Perhaps the hardest part of this lockdown for many of us is the loss of our travel plans for the foreseeable future. If, like me, this is the case for you, take a minute to realise how lucky you are. It can help to remember how much of a privilege it is to have the opportunity to travel and to live in a country that (outside of lockdown) has excellent transport connections to the rest of the world.
That said, you are, of course, allowed to be disappointed. I know I am. Thankfully I had nothing booked for the next few months, but I know a lot of you did. I had, however, hoped to spend a few weeks travelling around Europe again this summer, something that is now looking increasingly unlikely, and not just because of my bank balance.

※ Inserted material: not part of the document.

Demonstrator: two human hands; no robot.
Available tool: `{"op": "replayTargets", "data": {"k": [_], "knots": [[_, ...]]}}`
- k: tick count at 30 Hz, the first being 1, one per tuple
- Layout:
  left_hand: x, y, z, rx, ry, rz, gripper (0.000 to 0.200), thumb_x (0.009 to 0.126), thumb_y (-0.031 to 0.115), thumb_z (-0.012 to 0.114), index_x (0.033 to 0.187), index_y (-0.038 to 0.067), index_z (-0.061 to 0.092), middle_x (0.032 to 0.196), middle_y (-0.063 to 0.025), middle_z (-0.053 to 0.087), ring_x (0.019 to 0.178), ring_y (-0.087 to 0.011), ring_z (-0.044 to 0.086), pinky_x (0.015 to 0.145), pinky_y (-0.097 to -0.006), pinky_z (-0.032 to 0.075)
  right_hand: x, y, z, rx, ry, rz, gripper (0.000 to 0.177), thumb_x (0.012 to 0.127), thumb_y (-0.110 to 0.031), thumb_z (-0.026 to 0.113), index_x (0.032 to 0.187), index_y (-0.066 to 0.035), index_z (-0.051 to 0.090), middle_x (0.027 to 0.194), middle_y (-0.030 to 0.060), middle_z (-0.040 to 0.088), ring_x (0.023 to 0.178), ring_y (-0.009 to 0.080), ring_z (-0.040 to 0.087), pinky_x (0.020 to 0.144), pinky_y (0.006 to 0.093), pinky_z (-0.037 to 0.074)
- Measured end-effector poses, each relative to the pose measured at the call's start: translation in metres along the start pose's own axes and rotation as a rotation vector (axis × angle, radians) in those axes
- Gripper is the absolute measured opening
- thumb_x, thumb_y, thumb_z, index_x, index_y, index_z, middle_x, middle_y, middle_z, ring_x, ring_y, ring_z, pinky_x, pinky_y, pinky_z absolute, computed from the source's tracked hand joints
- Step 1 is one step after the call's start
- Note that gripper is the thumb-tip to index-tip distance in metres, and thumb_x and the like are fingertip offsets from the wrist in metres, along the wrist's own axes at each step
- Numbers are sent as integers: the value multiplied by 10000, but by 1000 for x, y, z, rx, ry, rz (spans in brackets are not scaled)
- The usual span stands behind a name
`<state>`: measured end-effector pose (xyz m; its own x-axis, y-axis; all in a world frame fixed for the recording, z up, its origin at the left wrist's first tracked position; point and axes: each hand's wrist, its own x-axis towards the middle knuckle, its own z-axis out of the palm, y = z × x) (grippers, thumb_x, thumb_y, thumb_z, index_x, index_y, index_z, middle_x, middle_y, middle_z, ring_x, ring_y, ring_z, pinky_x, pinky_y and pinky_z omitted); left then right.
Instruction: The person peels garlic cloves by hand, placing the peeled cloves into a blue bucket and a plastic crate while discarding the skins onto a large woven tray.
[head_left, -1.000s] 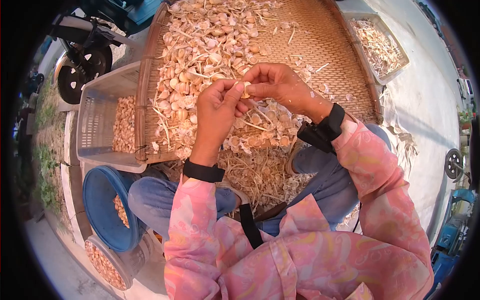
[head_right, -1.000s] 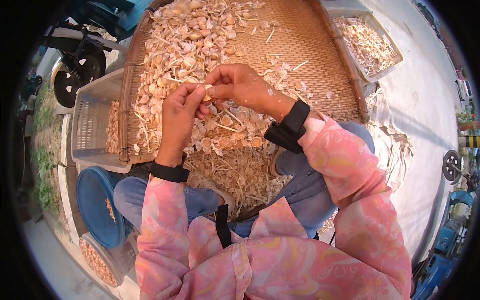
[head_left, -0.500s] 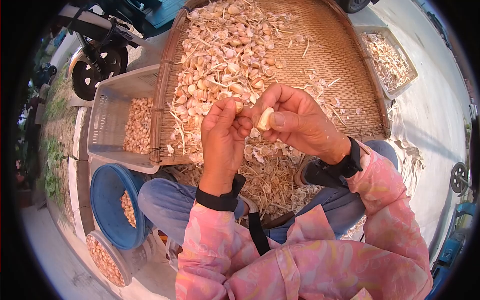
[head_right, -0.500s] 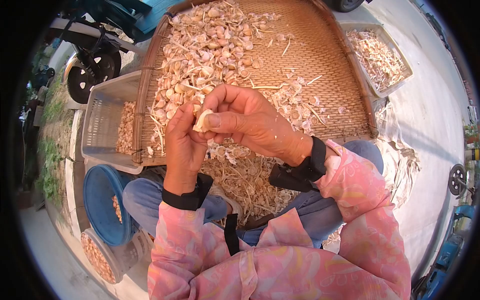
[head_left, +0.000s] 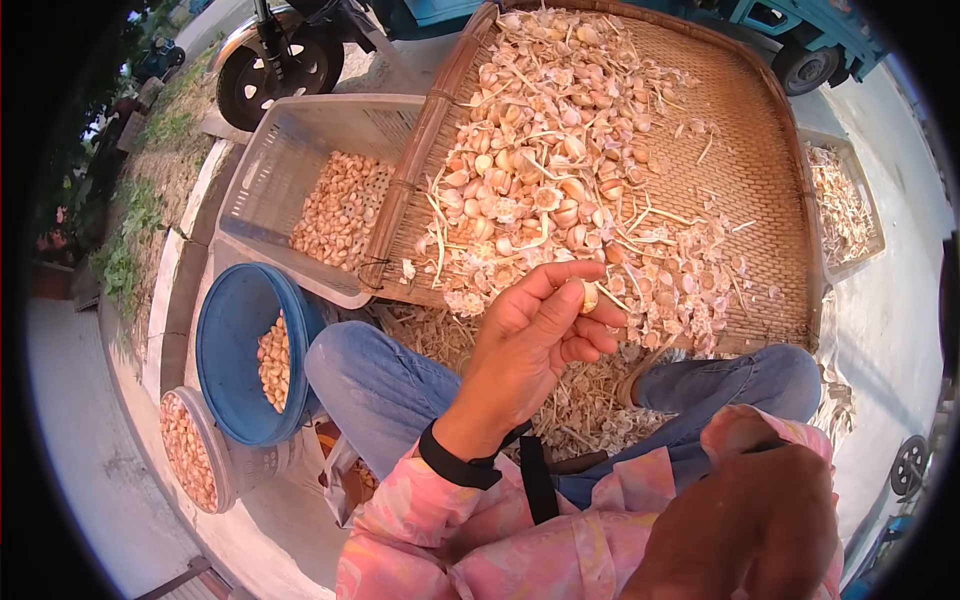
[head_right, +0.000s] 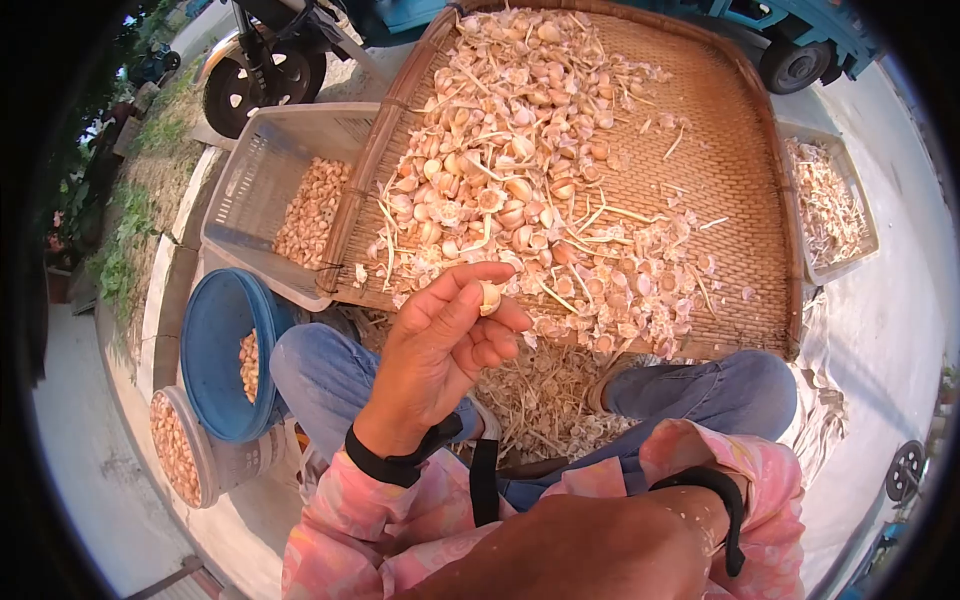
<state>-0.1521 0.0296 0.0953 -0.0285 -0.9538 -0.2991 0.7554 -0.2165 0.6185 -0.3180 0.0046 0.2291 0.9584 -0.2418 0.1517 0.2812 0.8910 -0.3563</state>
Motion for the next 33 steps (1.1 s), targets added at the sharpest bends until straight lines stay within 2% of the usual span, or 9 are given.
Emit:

Given the less-than-ideal situation, there are some ways for us travellers to deal with the inevitable desire to travel in lockdown. The first of these is to write. You’ve (probably) been travelling before, so write about your past experiences. Got any good travel stories or advice you wish you’d known? Share it with the Internet. I can say from experience, even if the internet isn’t listening, just getting your ideas down and sharing them can help you feel a bit less alone, and hopefully relieve some of that quarantine wanderlust.
Another thing that I find helps me when I’m stuck at home is watching travel filmmakers on YouTube. If you like traditional travel vlogs, Iz Harris makes some of the best travel videos with some incredible drone footage. Perhaps, like me you like trains, mountains, and weird and obscure historical stuff, in which case the Tim Traveller is perfect. For comprehensive travel guides and beautiful visuals from some of the worlds most-visited cities, Attaché is a great choice. You might just discover the next destination to add to your ever-growing bucket list.
This brings me to the thing I’ve been doing most, which is to plan my next trips. As someone who finds almost as much satisfaction in the planning of a trip as the travel itself, I’ve wasted more time than I’d like to admit on Google Flights and Airbnb. This can be a great way to kill time until we’re free from quarantine. While I like to have free time to explore a new city without every minute scheduled, there are few things more satisfying than a perfectly planned itinerary to make those travel days go smoothly.
Something I’ve also been thinking about a lot, is how to reduce the carbon footprint of my travel. This is, of course, easier for some destinations than others, Amsterdam and Vienna are easier to reach without flying than Reykjavik or Hong Kong. But there are more options for flight free travel than you might expect if you’re willing to take a bit longer to get there. Hong Kong is accessible by train via Russia, and there are regular ferry services between Denmark and Iceland. These options are probably outside of the student budget, but for most destinations within Europe, you can find some great affordable low carbon options. Lockdown can offer a great opportunity to explore the different travel options that are available.
While the Eurostar is often quite expensive, it is possible to find affordable tickets by booking far in advance. A great alternative, especially from Norwich, is to get the train to Harwich then the ferry to Hook of Holland. You can travel overnight or during the day, and Stena Line offers an inclusive ticket with train travel at both ends of the journey. Once in Europe, train and coach travel are often competitive with flights, allowing for environmentally conscious travel even on a budget. If you’re planning on visiting a lot of countries, an Interrail pass might save you money, but this isn’t always the case, so make sure to research all the options.
This pandemic is difficult for everyone, but whether you use the time to reflect on the past or plan your next adventure, we will get through this and be able to travel again.